Testing for Multiple Bubbles: Historical Episodes of Exuberance and Collapse in the S&P 500

Peter C. B. PHILLIPS, Singapore Management University
Shuping SHI
Jun YU, Singapore Management University


Recent work on econometric detection mechanisms has shown the effectiveness of recursive procedures in identifying and dating financial bubbles in real time. These procedures are useful as warning alerts in surveillance strategies conducted by central banks and fiscal regulators with real-time data. Use of these methods over long historical periods presents a more serious econometric challenge due to the complexity of the nonlinear structure and break mechanisms that are inherent in multiple-bubble phenomena within the same sample period.
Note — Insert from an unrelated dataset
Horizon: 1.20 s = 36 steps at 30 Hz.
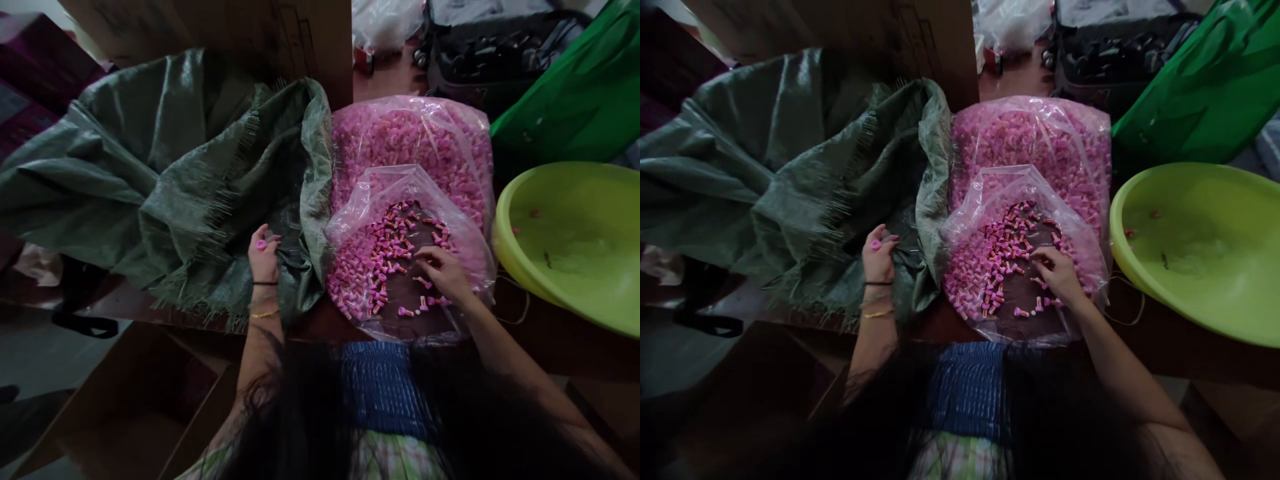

To meet this challenge, this article develops a new recursive flexible window method that is better suited for practical implementation with long historical time series. The method is a generalized version of the sup augmented Dickey-Fuller (ADF) test of Phillips etal. (Explosive behavior in the 1990s NASDAQ: When did exuberance escalate asset values? International Economic Review 52 (2011), 201-26; PWY) and delivers a consistent real-time date-stamping strategy for the origination and termination of multiple bubbles. Simulations show that the test significantly improves discriminatory power and leads to distinct power gains when multiple bubbles occur. An empirical application of the methodology is conducted on S&P 500 stock market data over a long historical period from January 1871 to December 2010. The new approach successfully identifies the well-known historical episodes of exuberance and collapses over this period, whereas the strategy of PWY and a related cumulative sum (CUSUM) dating procedure locate far fewer episodes in the same sample range.